*WHAT YOU ARE ASKED TO DO*. Pull out each line of the data that includes the word "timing".

· · · · ·

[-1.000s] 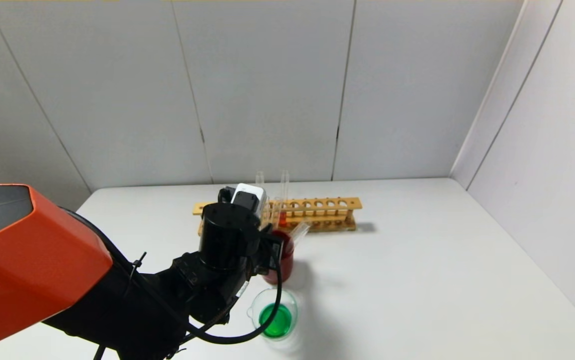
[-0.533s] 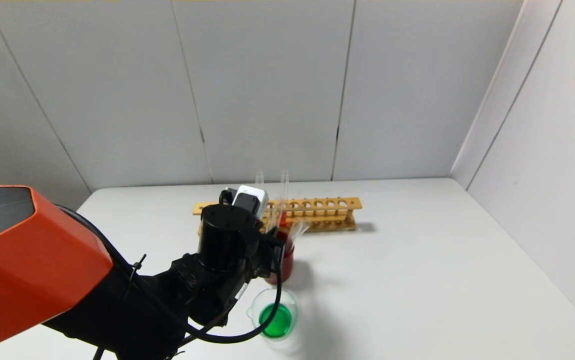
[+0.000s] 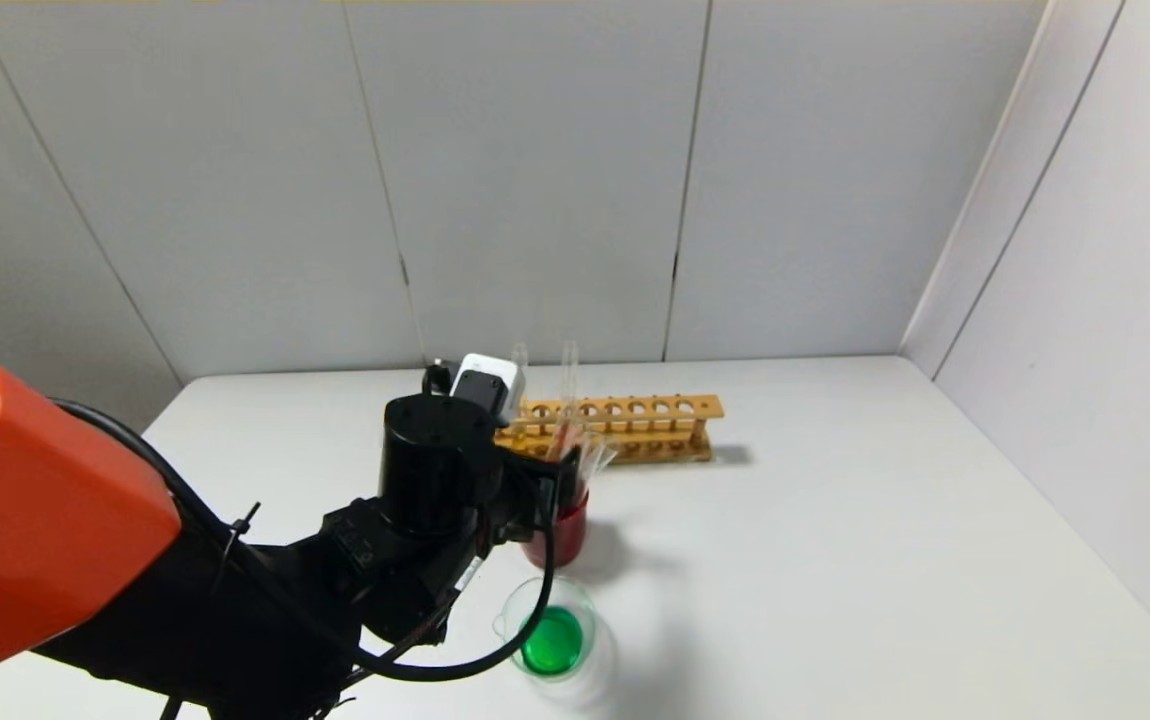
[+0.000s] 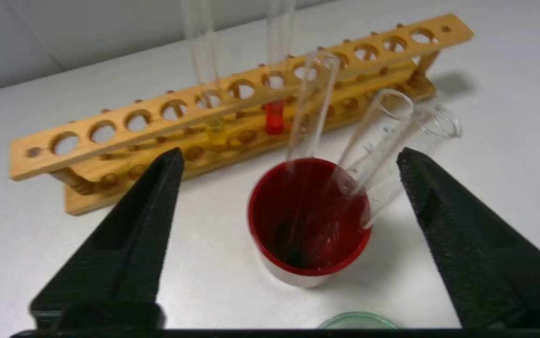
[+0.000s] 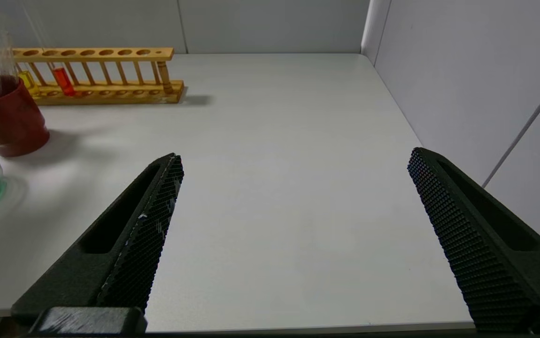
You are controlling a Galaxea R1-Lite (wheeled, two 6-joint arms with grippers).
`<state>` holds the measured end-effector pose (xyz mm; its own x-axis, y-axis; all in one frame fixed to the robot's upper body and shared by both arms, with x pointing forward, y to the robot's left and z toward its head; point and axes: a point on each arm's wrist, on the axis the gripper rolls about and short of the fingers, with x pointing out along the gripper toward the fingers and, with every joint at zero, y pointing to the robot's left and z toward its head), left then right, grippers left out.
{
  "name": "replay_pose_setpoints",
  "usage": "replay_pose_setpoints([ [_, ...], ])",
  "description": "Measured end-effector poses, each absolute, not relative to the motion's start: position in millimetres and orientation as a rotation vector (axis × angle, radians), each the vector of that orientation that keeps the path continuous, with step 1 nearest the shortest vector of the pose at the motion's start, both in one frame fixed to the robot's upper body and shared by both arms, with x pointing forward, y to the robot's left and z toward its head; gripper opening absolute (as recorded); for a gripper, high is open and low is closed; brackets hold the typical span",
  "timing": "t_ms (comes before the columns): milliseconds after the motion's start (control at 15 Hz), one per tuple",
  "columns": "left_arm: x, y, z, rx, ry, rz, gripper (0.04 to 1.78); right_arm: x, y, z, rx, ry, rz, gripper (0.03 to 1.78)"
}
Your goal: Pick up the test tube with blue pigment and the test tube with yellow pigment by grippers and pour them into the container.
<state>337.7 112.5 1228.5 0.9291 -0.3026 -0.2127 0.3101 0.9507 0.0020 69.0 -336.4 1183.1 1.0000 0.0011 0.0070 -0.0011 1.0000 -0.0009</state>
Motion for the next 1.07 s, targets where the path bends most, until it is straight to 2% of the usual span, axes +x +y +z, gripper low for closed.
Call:
replay_pose_setpoints([
  [133, 335.8, 118.8, 1238.0, 0.042, 0.188, -0.259, 1.74, 69.0, -336.4, 1183.1, 0.0, -0.007, 0.001, 1.75],
  [600, 316.5, 169.8, 1289.3, 0.143, 0.079, 0.008, 1.75, 69.0, -336.4, 1183.0, 0.0, -0.007, 0.001, 1.75],
  [867, 269.3, 223.8, 1328.9, 0.107, 0.02, 0.134, 1.75, 69.0, -336.4, 1183.0, 0.0, -0.007, 0.001, 1.75],
  [1067, 221.3, 275.8, 1344.8, 0.081, -0.028, 0.231, 1.75, 69.0, -336.4, 1183.0, 0.0, -0.007, 0.001, 1.75],
])
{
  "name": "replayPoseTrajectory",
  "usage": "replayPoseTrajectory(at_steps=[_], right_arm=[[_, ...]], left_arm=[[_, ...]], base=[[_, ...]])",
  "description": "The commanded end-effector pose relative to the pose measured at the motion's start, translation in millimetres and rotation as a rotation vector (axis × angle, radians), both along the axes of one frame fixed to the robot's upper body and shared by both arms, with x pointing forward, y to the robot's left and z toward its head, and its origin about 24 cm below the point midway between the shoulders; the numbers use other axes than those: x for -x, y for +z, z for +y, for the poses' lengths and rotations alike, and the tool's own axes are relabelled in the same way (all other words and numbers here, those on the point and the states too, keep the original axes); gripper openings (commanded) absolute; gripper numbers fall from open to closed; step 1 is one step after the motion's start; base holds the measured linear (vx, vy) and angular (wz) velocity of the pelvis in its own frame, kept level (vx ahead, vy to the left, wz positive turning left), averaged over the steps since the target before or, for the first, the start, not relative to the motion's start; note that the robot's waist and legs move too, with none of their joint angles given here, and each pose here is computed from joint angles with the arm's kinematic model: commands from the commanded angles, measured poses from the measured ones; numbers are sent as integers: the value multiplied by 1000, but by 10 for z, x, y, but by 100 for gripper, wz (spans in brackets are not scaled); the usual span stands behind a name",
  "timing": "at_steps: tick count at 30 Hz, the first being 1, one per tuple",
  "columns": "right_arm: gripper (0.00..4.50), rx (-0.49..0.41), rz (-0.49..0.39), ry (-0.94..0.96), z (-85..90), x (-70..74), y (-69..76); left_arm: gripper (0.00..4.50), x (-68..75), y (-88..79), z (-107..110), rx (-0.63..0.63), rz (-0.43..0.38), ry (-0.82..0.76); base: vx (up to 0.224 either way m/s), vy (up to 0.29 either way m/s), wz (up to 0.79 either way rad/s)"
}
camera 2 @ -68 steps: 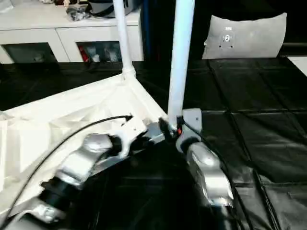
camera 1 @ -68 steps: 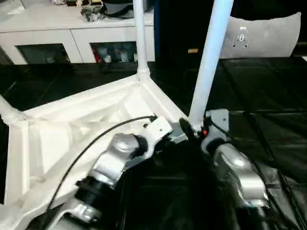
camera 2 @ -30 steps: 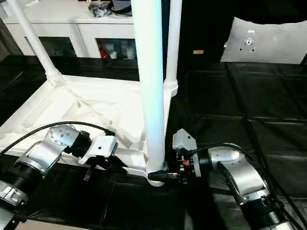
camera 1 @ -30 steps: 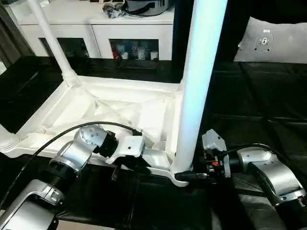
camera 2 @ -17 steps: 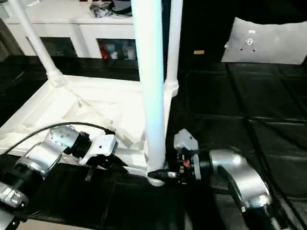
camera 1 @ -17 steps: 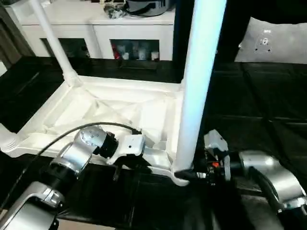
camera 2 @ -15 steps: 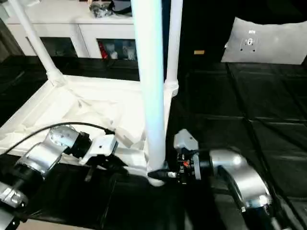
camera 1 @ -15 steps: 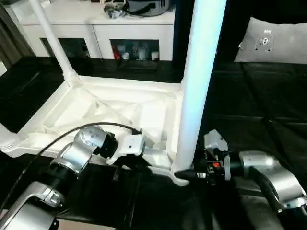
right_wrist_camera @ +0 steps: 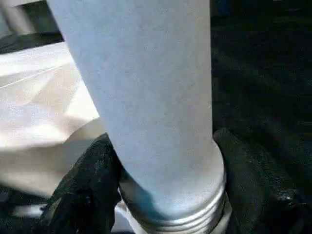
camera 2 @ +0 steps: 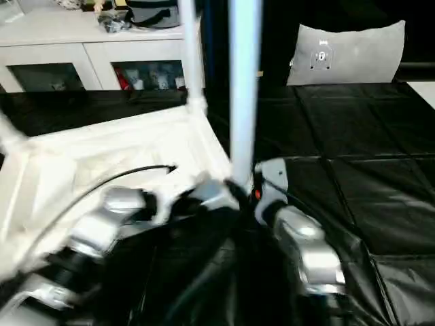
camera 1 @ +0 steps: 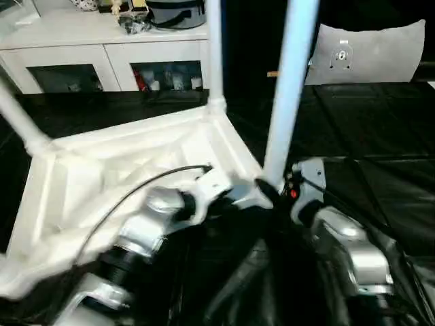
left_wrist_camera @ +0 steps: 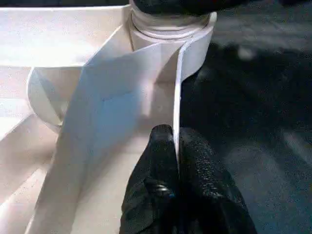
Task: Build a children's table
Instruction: Rotate leg to tighten
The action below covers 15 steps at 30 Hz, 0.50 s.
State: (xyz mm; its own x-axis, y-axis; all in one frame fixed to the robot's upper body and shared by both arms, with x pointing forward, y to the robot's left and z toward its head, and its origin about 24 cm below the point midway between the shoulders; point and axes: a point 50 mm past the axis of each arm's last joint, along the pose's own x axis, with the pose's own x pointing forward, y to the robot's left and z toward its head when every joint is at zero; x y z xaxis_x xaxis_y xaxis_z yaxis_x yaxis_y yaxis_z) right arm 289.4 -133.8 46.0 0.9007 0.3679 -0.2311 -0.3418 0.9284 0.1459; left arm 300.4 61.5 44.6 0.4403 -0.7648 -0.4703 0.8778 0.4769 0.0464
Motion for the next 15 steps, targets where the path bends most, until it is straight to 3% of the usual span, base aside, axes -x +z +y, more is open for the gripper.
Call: replayPoseTrajectory(at_steps=[1,4,6,15], right_arm=[[264,-72,89,149,476,99,-144],[264,-62,71,136,468,91,-137],[320,-66,45,130,439,88,-115],[391,13,-86,251,57,119,7]], left_arm=[[0,-4,298,-340,126,-114,38],[0,45,303,-398,134,-104,16],[0,76,295,-407,128,-99,-4],[0,63,181,99,4,-106,-160]], base=[[0,0,0],[0,0,0],[0,0,0],[0,0,0]])
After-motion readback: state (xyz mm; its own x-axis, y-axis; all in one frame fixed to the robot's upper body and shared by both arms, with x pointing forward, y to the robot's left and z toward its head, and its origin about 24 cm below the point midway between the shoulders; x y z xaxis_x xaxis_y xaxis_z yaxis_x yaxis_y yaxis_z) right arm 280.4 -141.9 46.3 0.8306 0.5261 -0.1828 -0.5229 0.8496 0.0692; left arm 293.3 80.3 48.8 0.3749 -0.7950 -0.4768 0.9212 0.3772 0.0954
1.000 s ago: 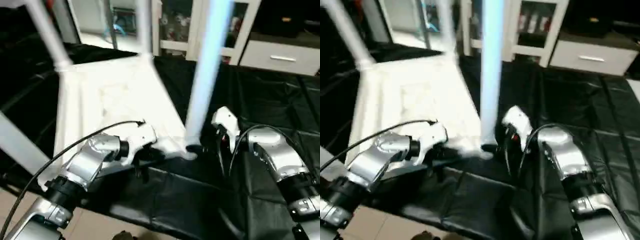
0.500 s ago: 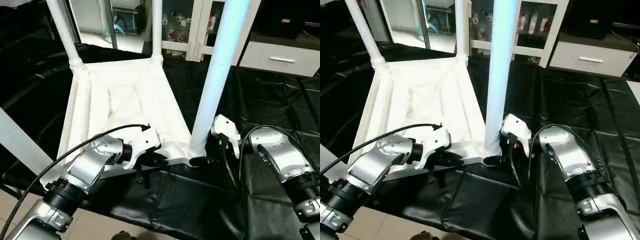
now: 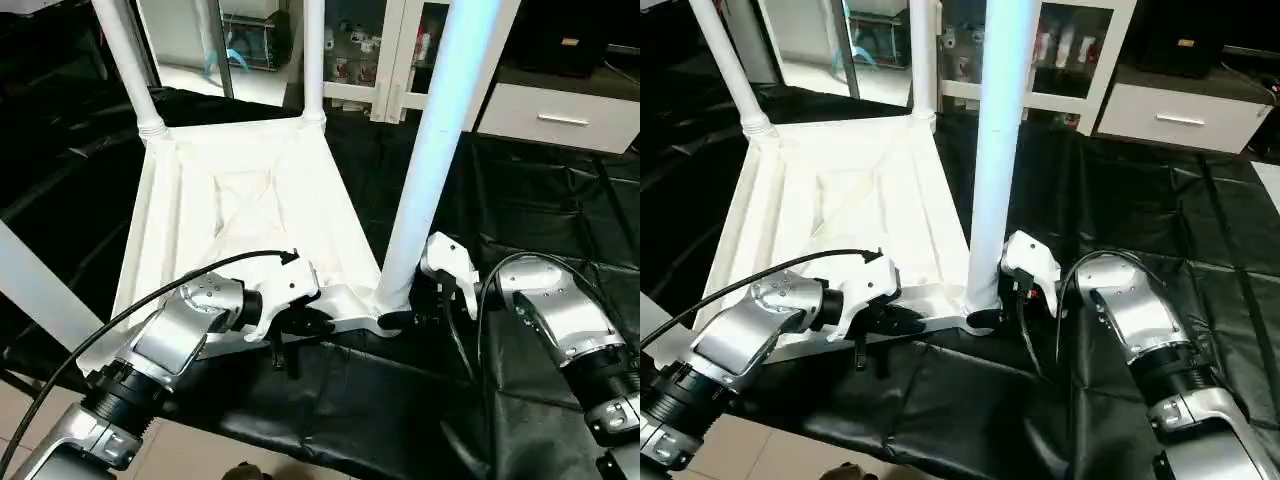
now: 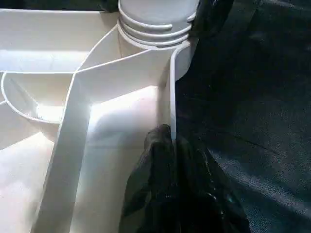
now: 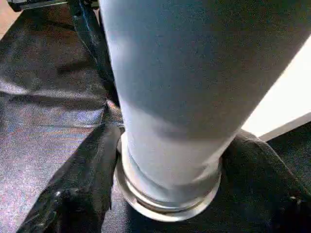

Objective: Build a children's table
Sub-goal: Rotate leg to tighten

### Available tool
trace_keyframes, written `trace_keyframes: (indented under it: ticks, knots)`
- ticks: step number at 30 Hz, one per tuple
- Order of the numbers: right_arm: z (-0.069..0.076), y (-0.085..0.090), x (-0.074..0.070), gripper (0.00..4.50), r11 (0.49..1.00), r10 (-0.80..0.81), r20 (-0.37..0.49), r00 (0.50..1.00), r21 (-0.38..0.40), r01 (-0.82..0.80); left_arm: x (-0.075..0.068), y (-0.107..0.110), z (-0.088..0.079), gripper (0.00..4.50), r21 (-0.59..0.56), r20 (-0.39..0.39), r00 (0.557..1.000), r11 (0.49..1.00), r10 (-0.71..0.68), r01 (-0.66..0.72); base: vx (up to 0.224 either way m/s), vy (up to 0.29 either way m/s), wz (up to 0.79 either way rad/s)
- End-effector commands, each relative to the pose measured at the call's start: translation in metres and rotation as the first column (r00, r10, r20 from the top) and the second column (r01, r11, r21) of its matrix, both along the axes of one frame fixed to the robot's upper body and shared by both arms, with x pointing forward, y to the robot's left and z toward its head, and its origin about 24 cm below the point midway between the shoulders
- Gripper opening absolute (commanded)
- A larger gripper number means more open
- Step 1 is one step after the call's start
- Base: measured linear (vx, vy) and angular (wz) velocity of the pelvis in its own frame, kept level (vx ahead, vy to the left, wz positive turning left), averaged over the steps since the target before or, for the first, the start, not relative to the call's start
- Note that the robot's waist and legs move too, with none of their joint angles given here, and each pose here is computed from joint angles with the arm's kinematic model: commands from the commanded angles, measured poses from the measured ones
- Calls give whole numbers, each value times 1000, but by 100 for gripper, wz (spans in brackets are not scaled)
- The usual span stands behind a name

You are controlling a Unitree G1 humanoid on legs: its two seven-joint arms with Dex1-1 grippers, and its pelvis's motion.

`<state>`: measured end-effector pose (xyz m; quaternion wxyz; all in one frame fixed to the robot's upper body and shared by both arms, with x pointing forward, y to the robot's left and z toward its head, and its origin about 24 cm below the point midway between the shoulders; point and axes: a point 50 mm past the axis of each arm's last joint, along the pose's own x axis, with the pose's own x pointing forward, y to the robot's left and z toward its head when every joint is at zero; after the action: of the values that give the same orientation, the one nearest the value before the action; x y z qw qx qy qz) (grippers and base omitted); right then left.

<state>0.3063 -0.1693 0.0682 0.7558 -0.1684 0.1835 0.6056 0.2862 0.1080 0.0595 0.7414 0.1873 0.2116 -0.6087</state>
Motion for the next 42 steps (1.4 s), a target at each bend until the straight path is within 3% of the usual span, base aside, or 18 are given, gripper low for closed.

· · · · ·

*EXERCISE RESPONSE*.
  "timing": "t_ms (comes before the columns): milliseconds after the motion's start (control at 15 Hz), one per tuple",
  "timing": "at_steps: tick count at 30 Hz, the first being 1, one per tuple",

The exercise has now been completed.